Molecular Simulation of per or Polyfluoroalkyl Substances for the Development of an Ideal Separation Media | AIChE

Molecular Simulation of per or Polyfluoroalkyl Substances for the Development of an Ideal Separation Media

The purpose of this research is to utilize computer simulation to study the adsorption and separation characteristics of per (or poly) fluoroalkyl substances (PFAS) inside of metal-organic frameworks (MOFs) in the search of an ideal adsorbent for water purification purposes. PFAS are a diverse class of highly stable compounds with a myriad of commercial and industrial applications, though recently concerningly high concentrations have been detected in drinking water globally and the adverse effects on human health are yet to be fully understood.
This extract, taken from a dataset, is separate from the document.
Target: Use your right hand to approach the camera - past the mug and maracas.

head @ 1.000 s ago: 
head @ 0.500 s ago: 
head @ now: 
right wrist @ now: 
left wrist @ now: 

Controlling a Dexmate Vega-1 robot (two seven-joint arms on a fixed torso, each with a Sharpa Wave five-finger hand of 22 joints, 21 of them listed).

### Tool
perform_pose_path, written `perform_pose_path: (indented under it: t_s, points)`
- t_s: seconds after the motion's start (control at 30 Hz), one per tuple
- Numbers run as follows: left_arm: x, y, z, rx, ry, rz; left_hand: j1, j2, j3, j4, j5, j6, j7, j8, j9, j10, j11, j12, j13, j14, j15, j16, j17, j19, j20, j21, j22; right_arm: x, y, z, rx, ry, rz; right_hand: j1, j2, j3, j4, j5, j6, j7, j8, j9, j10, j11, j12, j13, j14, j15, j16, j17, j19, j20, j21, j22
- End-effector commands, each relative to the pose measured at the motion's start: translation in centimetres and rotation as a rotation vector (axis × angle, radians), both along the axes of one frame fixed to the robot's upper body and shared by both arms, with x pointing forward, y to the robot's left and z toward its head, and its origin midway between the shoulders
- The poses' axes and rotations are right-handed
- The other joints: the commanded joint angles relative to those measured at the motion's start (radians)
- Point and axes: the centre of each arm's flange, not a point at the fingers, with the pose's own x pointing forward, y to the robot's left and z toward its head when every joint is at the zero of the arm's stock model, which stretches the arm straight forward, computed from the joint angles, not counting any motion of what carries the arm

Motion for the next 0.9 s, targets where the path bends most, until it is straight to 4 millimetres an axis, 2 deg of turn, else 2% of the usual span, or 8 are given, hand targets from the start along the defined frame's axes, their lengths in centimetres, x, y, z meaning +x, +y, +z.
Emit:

In recent years, researchers have looked toward MOFs as a potential adsorbent as they are highly tunable and can plausibly create an environment specific enough to selectively adsorb different PFAS. Computer simulations allow us to test the relative ability of different MOFs to perform this separation through molecular dynamics (MD) and Monte Carlo (MC) techniques. PFAS simulation files were found online via the Automated Topology Builder (ATB) database and imported into LAMMPS, where we calculated diffusion coefficients. To ensure our molecular models are accurate, it is essential to compare the diffusion coefficients to results from the literature. Current results indicate our simulation set up is accurate as our simulated diffusion coefficients are within at least an order of magnitude of those reported in the literature, which is accurate for comparing diffusivity between materials. Looking forward, we hope to first compare simulation results at intracrystalline and extracrystalline MOF sites to directly analyze differences in diffusive behavior and characteristics that result in increased separation capacity. The end goal of this work is the development of a machine learning algorithm that can generate, test, and improve MOF design over multiple iterations to identify ideal candidates for PFAS separation. Overall, PFAS contamination poses a serious threat to the global population and is already nearly ubiquitous. Utilizing the modern benefits of machine learning and computer simulation will allow us to rapidly generate and test potential adsorbents to address and ideally mitigate this growing public health concern.